Aerial Wolf Control Controversy


Wildlife conservation groups are in an uproar after an old photograph was circulated online showing a U.S. Wildlife Services SuperCub painted with 58 paw-print decals — one for each wolf shot from the aircraft. Wolves were removed from the endangered species list in 2011, but Idaho, Montana and Wyoming Wildlife Services agents have shot hundreds of wolves since 2009. The agency engages in the practice to protect sheep, cattle and other animals from the predation. Fish and Game officials have decided the aircraft would be a useful tool if trapping and hunting methods fall short. Conservation advocates are offended by the photo and the practice, but one part of the argument may warrant more attention.

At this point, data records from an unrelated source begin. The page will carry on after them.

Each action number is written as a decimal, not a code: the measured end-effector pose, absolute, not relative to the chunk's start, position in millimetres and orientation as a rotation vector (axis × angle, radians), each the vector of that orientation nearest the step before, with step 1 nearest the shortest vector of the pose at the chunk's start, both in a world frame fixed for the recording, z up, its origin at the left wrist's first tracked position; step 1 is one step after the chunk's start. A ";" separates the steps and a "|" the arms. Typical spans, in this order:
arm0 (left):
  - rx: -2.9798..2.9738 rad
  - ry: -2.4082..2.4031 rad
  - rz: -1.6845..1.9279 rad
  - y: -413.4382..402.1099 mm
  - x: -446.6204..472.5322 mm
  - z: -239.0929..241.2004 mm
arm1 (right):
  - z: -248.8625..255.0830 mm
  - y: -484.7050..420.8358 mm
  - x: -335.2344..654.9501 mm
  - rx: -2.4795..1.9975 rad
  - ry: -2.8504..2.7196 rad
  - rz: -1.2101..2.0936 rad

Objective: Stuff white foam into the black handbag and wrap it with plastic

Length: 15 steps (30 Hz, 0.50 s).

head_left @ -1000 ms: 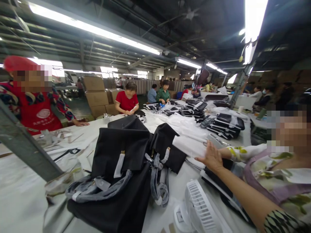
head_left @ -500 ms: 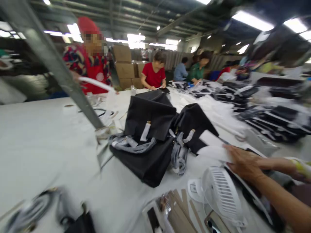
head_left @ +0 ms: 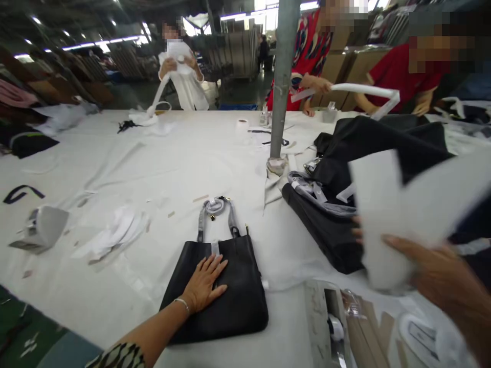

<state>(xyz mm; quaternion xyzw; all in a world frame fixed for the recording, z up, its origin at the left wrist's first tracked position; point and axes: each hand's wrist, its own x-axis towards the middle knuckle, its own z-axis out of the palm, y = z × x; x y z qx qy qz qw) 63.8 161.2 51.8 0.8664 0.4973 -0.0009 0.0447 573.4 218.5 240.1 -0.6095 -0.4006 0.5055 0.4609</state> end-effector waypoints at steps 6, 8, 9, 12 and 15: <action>2.690 1.507 0.102 159.9 56.8 44.7 | 177.5 278.8 411.4 -1.606 -0.905 1.500; 2.691 1.508 0.123 160.0 55.6 41.4 | 144.4 286.8 394.9 -1.738 -0.896 1.371; 2.685 1.512 0.138 159.9 55.2 39.9 | 132.4 285.8 393.3 -1.782 -0.894 1.320; 2.658 1.521 0.192 159.5 54.6 37.1 | 119.7 270.7 401.7 -1.875 -0.954 1.200; 2.633 1.496 0.231 159.6 54.6 36.2 | 132.0 252.7 413.6 -1.938 -1.065 1.087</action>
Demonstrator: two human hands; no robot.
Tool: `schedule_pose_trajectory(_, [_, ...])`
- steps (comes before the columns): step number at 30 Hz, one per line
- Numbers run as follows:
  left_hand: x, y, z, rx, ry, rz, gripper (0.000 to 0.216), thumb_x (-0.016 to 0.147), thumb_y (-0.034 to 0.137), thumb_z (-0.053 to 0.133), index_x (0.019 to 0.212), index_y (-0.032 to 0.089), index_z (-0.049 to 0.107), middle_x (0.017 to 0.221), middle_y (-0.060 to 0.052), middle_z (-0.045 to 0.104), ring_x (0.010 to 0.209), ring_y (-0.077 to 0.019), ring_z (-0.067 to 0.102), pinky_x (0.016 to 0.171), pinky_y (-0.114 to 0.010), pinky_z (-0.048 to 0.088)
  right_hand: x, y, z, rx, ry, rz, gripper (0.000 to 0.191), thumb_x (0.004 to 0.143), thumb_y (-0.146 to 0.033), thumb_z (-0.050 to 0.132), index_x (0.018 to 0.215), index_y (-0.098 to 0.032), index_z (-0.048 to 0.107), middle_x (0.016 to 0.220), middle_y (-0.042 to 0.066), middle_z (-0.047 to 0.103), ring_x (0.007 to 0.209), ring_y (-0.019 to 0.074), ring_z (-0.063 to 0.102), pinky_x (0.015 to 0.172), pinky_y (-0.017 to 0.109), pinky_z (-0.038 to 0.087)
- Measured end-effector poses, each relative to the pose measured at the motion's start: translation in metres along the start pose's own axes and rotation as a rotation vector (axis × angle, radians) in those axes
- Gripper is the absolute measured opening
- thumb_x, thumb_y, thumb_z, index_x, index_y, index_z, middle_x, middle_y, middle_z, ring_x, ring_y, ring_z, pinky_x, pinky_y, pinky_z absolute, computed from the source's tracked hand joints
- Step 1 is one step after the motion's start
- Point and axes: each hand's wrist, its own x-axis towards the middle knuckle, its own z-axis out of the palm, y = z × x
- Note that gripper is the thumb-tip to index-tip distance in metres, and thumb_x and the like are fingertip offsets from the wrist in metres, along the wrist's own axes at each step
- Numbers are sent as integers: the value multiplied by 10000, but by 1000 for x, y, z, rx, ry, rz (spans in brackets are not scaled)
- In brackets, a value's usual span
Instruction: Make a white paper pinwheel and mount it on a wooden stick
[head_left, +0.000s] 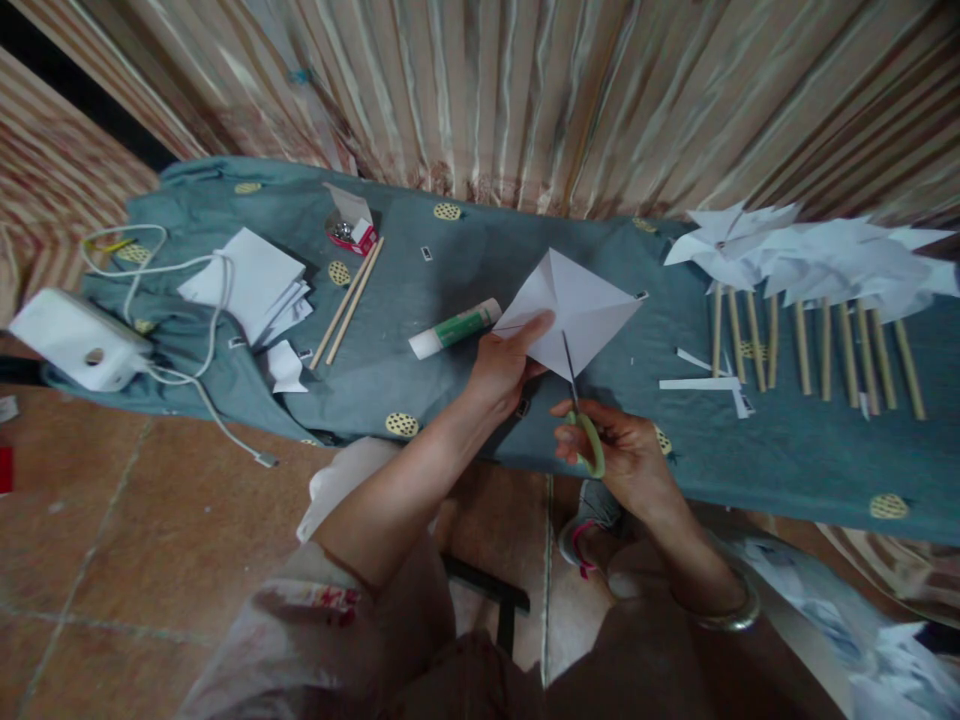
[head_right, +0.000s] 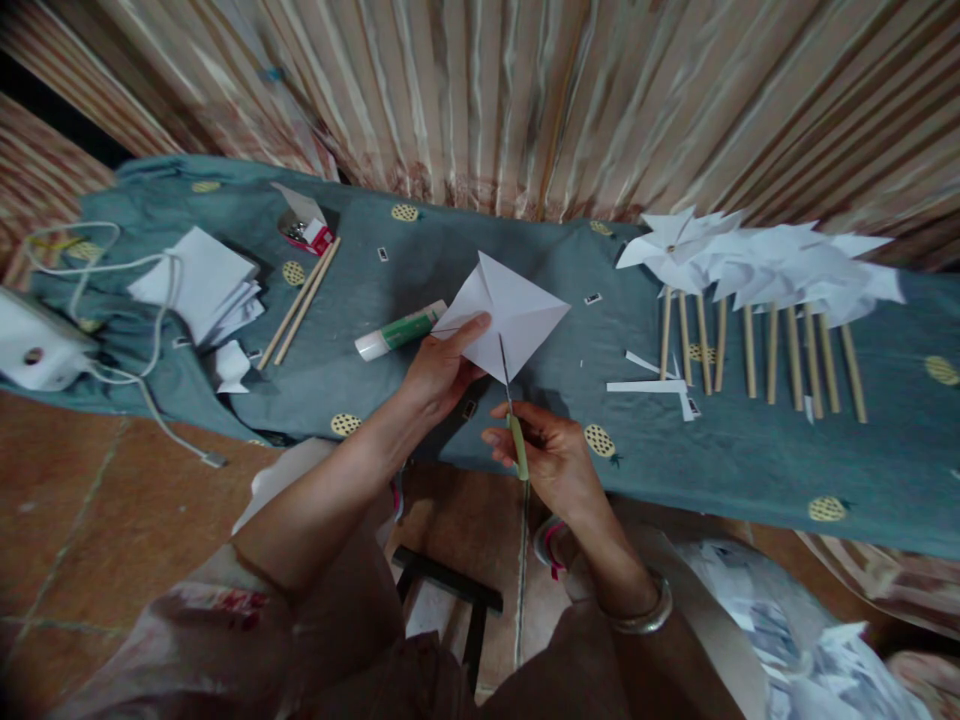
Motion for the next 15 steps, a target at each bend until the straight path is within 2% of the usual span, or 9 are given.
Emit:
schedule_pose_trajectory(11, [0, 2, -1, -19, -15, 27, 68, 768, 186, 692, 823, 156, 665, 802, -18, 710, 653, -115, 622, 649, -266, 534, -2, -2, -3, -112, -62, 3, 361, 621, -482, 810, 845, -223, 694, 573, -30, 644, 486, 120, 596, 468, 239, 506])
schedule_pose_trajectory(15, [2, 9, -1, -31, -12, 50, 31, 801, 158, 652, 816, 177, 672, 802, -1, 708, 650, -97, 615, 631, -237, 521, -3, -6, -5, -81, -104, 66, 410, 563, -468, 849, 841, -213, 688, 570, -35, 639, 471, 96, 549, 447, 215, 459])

According to representatives for the Wildlife Services, the stickers were at one time approved by Wildlife Services officials in Idaho, but they were removed in 2009 after it was recognized that they might be considered offensive. The agencies say they only target wolves for confirmed attacks on livestock and do so with permission from the wolf management agency. They are seeking to remove roughly 65 wolves as a response to dwindling numbers of elk. Wolf advocates say the elk population began falling precipitously before wolves were even reintroduced into the region and blame a shrinking habitat. They are also concerned that aerial hunting will leave some animals wounded and suffering. The previously approved decals suggest to them that the aerial control effort may be more thrill-sport than responsible animal control policy.